[Items from a data source]
★ ★ ★ ★ ★
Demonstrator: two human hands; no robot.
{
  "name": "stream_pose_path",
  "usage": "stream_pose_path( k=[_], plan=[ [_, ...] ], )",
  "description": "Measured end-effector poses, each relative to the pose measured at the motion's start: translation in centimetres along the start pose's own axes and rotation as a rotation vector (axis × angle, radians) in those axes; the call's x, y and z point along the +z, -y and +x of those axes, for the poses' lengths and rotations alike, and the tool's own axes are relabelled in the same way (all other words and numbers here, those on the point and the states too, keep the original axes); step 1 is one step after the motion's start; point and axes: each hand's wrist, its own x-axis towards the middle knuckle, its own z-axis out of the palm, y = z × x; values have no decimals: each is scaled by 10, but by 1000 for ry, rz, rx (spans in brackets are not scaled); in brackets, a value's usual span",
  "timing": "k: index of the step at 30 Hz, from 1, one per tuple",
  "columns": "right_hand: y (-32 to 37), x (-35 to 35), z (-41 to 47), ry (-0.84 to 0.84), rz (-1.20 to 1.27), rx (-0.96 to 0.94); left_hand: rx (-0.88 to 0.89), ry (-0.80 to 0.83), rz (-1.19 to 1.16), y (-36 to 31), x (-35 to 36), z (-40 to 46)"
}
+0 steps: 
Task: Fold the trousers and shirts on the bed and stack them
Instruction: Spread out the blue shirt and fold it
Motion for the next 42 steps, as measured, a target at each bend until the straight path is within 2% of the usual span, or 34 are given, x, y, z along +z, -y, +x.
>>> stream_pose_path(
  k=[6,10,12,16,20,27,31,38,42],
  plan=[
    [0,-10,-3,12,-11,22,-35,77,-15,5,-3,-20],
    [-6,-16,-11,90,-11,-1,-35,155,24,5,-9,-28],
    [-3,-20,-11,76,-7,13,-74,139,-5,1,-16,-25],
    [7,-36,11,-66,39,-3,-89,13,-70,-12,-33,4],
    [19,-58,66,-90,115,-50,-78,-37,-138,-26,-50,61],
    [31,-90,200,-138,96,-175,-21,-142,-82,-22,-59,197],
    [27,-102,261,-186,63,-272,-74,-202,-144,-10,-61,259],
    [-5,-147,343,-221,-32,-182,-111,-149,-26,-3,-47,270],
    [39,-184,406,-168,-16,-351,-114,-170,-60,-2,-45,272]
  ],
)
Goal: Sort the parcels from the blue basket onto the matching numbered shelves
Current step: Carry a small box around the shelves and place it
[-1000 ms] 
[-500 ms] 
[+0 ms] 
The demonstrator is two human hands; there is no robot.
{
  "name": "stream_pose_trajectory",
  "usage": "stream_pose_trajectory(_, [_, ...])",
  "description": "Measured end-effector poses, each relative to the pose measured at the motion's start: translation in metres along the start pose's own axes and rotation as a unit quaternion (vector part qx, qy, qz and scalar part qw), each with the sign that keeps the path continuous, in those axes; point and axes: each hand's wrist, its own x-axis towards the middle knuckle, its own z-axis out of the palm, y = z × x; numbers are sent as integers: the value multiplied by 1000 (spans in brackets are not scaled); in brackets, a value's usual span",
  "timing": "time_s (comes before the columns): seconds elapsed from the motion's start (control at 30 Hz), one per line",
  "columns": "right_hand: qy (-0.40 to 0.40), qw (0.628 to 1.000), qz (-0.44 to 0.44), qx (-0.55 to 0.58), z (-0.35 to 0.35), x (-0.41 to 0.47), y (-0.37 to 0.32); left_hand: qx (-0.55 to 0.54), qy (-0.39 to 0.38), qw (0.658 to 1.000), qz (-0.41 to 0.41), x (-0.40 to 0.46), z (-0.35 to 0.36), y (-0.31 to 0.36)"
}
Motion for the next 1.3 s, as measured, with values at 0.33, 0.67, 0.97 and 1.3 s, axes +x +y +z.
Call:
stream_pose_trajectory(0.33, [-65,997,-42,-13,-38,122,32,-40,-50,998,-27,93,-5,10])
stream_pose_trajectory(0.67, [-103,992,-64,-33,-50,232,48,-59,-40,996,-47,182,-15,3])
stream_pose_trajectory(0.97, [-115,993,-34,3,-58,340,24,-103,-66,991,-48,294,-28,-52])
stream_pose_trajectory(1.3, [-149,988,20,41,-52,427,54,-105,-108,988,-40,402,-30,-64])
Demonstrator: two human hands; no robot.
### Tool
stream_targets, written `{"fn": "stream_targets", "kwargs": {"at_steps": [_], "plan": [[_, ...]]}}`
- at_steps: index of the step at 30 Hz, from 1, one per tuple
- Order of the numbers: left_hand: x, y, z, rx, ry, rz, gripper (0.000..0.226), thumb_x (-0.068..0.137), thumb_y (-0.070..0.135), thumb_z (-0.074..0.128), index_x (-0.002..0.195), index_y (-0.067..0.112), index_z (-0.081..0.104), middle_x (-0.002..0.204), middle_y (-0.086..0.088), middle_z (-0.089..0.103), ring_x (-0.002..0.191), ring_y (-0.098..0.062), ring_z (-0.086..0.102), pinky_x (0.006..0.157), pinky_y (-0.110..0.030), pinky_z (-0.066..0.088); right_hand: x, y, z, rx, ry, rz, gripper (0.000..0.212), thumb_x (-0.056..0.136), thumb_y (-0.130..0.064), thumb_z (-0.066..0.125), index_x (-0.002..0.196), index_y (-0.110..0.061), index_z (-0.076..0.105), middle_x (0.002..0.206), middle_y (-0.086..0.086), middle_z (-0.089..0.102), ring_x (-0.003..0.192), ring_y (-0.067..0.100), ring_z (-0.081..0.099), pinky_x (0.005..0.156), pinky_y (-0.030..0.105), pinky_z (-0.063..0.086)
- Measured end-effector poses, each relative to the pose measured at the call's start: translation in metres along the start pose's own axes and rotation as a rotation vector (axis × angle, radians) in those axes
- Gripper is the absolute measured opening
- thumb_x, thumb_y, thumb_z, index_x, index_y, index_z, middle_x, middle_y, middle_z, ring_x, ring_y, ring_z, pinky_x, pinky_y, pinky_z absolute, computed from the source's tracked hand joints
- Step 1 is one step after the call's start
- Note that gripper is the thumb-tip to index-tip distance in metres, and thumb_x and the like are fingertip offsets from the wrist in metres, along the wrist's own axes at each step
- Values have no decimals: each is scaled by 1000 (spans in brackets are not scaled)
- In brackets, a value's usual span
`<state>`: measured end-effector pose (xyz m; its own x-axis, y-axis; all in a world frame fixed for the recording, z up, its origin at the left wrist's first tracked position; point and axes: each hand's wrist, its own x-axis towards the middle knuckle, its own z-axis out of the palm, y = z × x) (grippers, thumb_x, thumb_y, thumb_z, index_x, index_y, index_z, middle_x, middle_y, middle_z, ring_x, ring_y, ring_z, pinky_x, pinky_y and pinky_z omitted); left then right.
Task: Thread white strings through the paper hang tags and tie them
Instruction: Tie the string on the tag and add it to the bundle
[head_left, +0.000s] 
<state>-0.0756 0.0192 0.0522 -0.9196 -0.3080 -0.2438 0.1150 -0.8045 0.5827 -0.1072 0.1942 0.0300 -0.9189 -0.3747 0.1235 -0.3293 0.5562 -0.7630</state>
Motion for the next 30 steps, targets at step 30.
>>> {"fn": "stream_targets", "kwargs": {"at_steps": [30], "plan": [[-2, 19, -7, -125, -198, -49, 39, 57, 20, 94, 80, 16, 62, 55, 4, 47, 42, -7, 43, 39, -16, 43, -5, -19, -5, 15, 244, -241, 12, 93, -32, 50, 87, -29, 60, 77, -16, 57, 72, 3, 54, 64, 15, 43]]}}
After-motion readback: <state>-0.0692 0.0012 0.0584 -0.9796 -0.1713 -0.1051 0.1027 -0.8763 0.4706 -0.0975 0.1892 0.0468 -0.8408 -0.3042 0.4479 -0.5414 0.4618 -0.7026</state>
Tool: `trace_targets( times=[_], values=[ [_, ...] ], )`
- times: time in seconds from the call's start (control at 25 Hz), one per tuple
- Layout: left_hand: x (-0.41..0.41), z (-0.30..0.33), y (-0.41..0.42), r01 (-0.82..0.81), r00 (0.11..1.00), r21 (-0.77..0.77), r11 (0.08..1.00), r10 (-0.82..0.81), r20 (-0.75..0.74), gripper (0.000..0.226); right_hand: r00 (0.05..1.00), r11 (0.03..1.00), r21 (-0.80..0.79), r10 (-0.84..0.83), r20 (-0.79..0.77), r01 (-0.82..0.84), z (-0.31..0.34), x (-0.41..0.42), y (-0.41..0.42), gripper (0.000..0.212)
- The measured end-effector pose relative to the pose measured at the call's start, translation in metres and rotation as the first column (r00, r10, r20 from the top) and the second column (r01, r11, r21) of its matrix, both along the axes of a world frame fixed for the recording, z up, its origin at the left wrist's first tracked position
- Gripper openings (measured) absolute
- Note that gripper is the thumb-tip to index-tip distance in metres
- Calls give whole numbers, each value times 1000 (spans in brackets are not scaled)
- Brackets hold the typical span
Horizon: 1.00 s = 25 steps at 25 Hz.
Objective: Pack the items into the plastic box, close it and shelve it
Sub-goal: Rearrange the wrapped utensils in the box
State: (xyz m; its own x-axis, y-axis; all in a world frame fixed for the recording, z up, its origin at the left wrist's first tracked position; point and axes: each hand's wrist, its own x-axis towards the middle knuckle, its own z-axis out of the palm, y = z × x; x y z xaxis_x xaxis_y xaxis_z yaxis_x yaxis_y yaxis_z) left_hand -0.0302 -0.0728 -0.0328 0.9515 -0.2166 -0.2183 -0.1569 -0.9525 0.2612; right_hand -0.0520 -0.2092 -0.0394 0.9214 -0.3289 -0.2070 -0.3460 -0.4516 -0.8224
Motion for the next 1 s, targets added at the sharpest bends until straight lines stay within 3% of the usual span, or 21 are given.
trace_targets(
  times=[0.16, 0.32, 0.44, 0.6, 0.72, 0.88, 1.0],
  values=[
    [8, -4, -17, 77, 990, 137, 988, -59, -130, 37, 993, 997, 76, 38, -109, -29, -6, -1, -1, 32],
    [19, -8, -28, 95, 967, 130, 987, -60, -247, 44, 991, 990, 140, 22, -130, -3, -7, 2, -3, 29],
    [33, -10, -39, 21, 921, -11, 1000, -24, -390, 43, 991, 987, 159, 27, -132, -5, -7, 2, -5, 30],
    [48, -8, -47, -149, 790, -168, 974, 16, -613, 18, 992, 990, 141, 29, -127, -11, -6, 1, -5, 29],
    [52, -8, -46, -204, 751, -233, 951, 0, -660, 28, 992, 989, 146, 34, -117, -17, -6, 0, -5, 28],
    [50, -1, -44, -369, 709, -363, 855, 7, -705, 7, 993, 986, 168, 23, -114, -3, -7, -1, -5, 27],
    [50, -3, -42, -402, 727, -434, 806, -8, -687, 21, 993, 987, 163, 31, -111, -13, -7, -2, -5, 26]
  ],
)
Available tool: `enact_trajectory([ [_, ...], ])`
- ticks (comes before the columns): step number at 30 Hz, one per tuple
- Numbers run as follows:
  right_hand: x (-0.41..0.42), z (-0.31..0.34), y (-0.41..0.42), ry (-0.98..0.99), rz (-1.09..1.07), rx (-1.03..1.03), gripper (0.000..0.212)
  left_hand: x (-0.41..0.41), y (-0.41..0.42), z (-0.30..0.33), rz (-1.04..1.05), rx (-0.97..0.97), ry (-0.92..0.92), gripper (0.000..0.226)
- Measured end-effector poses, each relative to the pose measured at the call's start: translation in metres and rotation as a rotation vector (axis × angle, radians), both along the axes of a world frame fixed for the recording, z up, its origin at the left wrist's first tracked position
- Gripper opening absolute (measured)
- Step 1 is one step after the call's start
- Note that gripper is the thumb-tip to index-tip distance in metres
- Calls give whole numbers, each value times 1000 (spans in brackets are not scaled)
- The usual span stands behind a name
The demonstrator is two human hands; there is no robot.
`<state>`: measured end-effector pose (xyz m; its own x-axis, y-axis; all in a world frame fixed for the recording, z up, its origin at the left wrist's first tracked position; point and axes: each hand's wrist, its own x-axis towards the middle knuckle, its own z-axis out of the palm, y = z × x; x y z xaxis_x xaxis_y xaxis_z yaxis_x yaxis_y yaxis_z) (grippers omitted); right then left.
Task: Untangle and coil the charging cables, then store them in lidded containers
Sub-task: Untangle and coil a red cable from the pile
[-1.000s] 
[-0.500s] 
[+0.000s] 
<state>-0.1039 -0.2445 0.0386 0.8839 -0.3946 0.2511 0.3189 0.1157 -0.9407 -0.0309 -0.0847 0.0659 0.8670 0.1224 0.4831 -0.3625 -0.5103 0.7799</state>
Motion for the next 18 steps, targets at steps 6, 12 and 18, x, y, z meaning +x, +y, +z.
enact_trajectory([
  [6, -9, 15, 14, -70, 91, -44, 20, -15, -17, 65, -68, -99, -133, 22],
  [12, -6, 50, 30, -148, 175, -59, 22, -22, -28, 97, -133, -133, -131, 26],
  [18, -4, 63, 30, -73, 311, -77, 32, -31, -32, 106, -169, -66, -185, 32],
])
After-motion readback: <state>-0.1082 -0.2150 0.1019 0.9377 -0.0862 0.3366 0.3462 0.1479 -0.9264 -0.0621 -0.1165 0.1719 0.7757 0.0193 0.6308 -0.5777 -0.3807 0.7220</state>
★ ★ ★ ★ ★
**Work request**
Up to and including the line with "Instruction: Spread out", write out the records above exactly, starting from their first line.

**Written answer**
Demonstrator: two human hands; no robot.
{
  "name": "stream_pose_path",
  "usage": "stream_pose_path( k=[_], plan=[ [_, ...] ], )",
  "description": "Measured end-effector poses, each relative to the pose measured at the motion's start: translation in centimetres along the start pose's own axes and rotation as a rotation vector (axis × angle, radians) in those axes; the call's x, y and z point along the +z, -y and +x of those axes, for the poses' lengths and rotations alike, and the tool's own axes are relabelled in the same way (all other words and numbers here, those on the point and the states too, keep the original axes); step 1 is one step after the motion's start; point and axes: each hand's wrist, its own x-axis towards the middle knuckle, its own z-axis out of the palm, y = z × x; values have no decimals: each is scaled by 10, but by 1000 for ry, rz, rx (spans in brackets are not scaled); in brackets, a value's usual span",
  "timing": "k: index of the step at 30 Hz, from 1, one per tuple",
  "columns": "right_hand: y (-32 to 37), x (-35 to 35), z (-41 to 47), ry (-0.84 to 0.84), rz (-1.20 to 1.27), rx (-0.96 to 0.94); left_hand: rx (-0.88 to 0.89), ry (-0.80 to 0.83), rz (-1.19 to 1.16), y (-36 to 31), x (-35 to 36), z (-40 to 46)"
}
+0 steps: 
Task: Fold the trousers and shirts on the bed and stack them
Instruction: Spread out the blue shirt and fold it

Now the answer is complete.